**Exercise goal:** Retype each line of the material exactly, please, skipping any picture in it.

**Provided data:**
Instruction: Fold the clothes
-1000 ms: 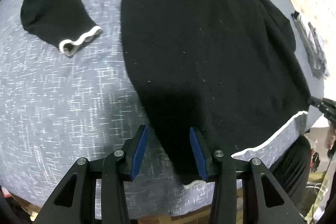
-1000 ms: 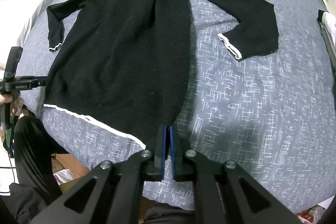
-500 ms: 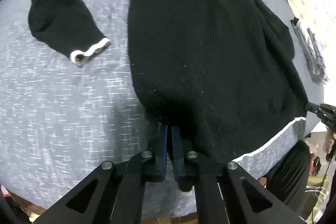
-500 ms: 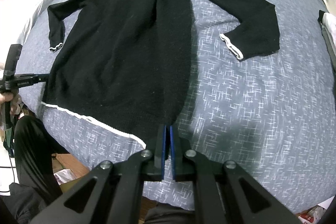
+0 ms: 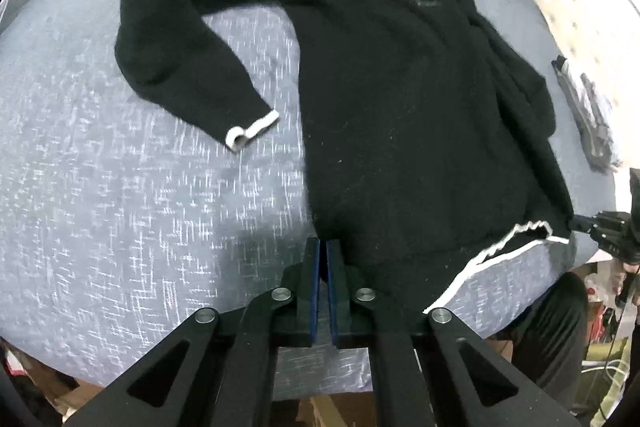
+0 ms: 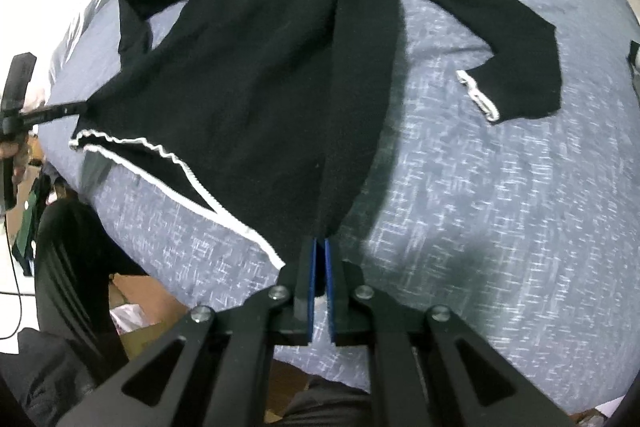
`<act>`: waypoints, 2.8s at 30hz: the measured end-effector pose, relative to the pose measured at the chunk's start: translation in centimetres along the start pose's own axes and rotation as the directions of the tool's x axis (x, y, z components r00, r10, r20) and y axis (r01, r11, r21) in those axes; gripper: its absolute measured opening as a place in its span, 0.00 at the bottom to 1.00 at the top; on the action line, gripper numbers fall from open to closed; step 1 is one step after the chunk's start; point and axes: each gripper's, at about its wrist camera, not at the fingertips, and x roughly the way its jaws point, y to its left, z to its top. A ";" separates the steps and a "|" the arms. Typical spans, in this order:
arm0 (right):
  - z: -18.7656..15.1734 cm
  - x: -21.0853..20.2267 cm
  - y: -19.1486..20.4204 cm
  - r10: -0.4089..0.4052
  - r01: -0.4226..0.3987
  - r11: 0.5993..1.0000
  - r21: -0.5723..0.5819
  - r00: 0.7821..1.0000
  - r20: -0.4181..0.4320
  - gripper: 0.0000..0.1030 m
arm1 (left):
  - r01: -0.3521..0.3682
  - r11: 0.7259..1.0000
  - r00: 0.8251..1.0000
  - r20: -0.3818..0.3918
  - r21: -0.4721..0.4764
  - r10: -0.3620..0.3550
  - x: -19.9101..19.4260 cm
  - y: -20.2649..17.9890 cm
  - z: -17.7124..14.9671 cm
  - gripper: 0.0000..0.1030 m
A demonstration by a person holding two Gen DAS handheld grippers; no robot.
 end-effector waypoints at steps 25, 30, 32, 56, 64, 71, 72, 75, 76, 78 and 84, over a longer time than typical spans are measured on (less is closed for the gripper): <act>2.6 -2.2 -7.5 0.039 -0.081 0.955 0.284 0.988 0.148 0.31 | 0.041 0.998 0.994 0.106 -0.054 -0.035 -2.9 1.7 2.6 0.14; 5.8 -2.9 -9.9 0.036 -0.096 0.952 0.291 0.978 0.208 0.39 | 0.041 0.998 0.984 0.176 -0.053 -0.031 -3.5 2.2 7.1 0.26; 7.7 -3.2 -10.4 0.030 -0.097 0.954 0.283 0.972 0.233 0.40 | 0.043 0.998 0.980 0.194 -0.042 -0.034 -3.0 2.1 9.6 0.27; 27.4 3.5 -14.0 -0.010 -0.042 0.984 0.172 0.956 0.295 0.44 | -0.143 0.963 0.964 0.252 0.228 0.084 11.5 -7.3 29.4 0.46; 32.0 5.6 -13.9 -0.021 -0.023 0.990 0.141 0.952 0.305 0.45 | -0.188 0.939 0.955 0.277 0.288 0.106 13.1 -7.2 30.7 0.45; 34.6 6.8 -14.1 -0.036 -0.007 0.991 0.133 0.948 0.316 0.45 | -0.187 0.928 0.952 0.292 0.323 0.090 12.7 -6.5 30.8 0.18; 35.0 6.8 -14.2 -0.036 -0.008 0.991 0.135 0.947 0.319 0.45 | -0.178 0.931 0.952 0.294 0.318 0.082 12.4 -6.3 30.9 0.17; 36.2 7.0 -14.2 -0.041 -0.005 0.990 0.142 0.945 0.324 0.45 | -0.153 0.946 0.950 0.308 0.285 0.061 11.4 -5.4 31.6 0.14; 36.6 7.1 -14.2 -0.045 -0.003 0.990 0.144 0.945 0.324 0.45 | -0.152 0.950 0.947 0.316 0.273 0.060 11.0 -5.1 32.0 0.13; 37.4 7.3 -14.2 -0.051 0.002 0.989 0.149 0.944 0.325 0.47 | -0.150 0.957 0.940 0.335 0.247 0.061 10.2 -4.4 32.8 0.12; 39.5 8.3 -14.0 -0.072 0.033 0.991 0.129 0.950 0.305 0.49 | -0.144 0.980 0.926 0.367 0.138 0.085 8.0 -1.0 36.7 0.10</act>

**Result of this exercise:**
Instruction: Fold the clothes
-1000 ms: 
-1000 ms: 
-500 ms: 
-500 ms: 
+0 ms: 
+0 ms: 
`<act>`: waypoints, 2.8s at 30hz: the measured end-effector pose, relative to the pose measured at the chunk's start: translation in centimetres along the start pose's own axes and rotation as the directions of the tool's x axis (x, y, z components r00, r10, r20) and y axis (r01, r11, r21) in those axes; gripper: its absolute measured opening as a place in its span, 0.00 at the bottom to 1.00 at the top; on the action line, gripper numbers fall from open to closed; step 1 is one step after the chunk's start; point and axes: each gripper's, at about its wrist camera, not at the fingertips, and x roughly the way its jaws point, y to its left, z to its top. A ";" separates the steps and a "|" the arms. Typical spans, in this order:
arm0 (right):
  - z: -18.7656..15.1734 cm
  - x: -21.0853..20.2267 cm
  - y: -19.1486..20.4204 cm
  - r10: -0.4089..0.4052
  - r01: -0.4226..0.3987
  - r11: 0.5993..1.0000
  - r21: -0.5723..0.5819
  - r00: 0.7821..1.0000
  - r20: -0.4181..0.4320
  - gripper: 0.0000..0.1030 m
arm1 (left):
  - r01: -0.3521..0.3682
  - r11: 0.7259..1.0000
  - r00: 0.8251..1.0000
  - r20: -0.3818..0.3918
  - r21: -0.4721..0.4764
  - r10: -0.3620..0.3550
  - x: -19.9101..19.4260 cm
  - y: -20.2649..17.9890 cm
  - z: -17.7124..14.9671 cm
  - gripper: 0.0000..0.1030 m
A demonstration by a person holding two Gen DAS handheld grippers; no robot.
 end-effector waypoints at steps 25, 30, 32, 56, 64, 71, 72, 75, 76, 78 and 84, over a longer time than typical spans are measured on (less is closed for the gripper): <act>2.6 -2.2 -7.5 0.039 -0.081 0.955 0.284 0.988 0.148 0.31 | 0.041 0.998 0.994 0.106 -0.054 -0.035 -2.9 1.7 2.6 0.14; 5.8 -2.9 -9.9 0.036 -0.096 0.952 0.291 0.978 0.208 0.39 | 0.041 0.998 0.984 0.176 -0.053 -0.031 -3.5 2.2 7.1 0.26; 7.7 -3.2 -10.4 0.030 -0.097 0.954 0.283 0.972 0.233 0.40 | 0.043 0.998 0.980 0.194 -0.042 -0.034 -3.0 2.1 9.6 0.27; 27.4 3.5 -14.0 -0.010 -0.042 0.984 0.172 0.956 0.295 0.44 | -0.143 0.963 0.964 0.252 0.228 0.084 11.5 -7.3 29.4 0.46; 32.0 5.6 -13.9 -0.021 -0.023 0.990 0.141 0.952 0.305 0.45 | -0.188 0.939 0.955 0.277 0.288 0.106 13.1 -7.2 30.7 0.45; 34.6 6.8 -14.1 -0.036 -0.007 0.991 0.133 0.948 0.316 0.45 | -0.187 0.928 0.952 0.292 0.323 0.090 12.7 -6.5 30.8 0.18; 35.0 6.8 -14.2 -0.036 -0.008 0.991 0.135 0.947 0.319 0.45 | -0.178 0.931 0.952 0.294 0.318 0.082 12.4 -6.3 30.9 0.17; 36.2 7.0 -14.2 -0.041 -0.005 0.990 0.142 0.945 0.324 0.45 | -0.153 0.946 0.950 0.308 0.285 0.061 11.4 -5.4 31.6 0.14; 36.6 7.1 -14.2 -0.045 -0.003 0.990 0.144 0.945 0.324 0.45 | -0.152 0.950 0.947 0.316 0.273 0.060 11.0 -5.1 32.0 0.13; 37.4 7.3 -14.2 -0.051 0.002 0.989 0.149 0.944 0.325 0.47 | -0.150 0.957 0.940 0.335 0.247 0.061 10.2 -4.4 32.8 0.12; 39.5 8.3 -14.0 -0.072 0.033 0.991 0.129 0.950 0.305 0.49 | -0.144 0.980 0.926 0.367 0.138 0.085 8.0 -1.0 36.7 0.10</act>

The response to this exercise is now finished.